What the task requires: Within the records below, how many lines contain "wooden"? The answer is that number alone.
=-=-=
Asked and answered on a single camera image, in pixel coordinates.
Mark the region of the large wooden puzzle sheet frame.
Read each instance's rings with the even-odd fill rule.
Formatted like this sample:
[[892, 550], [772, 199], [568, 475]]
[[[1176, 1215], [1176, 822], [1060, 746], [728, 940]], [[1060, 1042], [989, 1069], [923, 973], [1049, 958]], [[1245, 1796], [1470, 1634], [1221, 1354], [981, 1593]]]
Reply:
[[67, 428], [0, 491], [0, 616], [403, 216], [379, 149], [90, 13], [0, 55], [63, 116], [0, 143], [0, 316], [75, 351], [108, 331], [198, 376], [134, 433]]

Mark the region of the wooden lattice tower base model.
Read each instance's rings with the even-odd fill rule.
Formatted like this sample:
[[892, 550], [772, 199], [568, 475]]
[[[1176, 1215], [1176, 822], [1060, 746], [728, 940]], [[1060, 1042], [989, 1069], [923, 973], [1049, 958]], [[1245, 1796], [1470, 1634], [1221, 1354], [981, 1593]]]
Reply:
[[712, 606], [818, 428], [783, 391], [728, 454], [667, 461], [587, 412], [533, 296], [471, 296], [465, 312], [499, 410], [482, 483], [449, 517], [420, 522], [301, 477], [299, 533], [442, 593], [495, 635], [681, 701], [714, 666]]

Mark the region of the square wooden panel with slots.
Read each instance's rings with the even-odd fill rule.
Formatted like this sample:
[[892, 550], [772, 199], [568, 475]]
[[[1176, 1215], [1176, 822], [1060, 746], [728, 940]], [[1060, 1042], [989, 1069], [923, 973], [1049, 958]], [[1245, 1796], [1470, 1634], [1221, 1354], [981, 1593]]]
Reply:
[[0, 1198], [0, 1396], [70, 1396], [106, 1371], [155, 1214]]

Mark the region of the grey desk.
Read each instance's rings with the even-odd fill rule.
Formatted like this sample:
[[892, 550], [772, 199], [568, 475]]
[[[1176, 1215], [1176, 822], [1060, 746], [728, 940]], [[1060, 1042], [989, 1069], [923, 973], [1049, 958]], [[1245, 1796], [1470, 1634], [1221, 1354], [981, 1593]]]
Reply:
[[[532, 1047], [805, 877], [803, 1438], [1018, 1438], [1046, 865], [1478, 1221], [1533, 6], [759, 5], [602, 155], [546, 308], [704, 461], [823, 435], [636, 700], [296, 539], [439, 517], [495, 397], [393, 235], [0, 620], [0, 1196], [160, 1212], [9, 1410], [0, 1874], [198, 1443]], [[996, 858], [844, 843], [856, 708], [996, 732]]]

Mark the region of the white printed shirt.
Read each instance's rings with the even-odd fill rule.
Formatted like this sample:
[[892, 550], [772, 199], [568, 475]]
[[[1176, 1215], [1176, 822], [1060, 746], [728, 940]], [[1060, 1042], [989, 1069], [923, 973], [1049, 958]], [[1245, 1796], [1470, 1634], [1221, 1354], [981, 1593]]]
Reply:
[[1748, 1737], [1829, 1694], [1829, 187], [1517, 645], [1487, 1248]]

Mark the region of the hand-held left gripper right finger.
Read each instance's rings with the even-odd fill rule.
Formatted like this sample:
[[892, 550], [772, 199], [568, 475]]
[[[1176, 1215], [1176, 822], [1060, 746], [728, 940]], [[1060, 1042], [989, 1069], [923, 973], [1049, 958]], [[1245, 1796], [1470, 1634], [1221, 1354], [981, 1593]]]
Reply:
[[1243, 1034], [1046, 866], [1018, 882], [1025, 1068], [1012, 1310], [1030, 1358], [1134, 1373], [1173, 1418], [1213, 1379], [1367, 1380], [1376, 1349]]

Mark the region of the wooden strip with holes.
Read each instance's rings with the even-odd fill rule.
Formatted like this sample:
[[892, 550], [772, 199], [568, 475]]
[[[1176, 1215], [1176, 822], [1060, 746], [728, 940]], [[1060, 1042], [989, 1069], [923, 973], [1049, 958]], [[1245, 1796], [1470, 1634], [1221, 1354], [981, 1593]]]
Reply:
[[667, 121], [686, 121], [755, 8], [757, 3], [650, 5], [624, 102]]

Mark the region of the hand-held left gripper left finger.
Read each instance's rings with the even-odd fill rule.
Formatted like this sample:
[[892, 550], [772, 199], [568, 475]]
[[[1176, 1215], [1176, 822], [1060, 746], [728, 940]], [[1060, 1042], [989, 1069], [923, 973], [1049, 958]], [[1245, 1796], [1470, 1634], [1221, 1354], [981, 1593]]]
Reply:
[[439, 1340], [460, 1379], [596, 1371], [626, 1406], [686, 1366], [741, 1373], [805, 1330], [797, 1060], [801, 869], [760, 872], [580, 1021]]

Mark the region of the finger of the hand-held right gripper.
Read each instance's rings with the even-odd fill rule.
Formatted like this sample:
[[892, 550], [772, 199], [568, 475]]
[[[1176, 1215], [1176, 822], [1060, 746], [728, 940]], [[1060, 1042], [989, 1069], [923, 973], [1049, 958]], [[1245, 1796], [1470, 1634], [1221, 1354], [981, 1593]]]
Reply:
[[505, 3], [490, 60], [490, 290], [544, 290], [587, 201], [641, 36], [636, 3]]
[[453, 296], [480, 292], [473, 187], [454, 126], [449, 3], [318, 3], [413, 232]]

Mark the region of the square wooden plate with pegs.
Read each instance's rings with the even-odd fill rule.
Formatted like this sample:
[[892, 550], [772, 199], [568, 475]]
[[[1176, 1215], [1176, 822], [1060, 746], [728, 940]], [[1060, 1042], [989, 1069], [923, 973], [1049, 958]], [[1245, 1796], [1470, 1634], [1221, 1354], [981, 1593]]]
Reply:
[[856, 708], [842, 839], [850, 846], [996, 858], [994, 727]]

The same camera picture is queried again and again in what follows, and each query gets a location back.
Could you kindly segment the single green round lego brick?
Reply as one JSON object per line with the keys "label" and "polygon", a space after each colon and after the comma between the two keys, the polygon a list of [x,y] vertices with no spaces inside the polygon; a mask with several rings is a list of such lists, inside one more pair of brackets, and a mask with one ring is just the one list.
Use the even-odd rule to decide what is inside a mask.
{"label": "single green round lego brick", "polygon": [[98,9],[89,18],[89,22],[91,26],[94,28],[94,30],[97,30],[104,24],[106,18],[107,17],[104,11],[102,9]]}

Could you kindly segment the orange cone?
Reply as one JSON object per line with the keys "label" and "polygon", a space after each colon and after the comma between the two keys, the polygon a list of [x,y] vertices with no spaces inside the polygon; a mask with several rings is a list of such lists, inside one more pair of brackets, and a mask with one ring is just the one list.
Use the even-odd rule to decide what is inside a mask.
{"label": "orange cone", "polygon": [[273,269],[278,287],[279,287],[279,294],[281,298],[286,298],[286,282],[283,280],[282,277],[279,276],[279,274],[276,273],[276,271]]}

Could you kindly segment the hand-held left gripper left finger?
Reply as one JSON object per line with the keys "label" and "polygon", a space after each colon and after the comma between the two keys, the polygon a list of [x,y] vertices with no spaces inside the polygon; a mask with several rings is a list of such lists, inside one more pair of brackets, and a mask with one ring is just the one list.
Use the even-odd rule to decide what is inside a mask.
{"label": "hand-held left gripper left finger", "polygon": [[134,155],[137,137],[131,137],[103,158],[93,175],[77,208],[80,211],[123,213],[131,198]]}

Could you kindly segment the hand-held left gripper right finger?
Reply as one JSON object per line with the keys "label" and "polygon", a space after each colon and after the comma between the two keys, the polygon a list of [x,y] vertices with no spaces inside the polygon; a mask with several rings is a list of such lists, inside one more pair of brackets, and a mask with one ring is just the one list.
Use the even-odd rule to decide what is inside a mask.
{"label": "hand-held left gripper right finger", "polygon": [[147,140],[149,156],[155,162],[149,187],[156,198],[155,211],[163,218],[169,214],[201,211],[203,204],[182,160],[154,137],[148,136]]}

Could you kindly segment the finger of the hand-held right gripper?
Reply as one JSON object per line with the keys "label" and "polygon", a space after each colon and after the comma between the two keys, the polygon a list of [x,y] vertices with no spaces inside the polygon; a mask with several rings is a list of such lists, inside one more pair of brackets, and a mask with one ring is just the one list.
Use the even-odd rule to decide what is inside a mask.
=-=-=
Solution: 5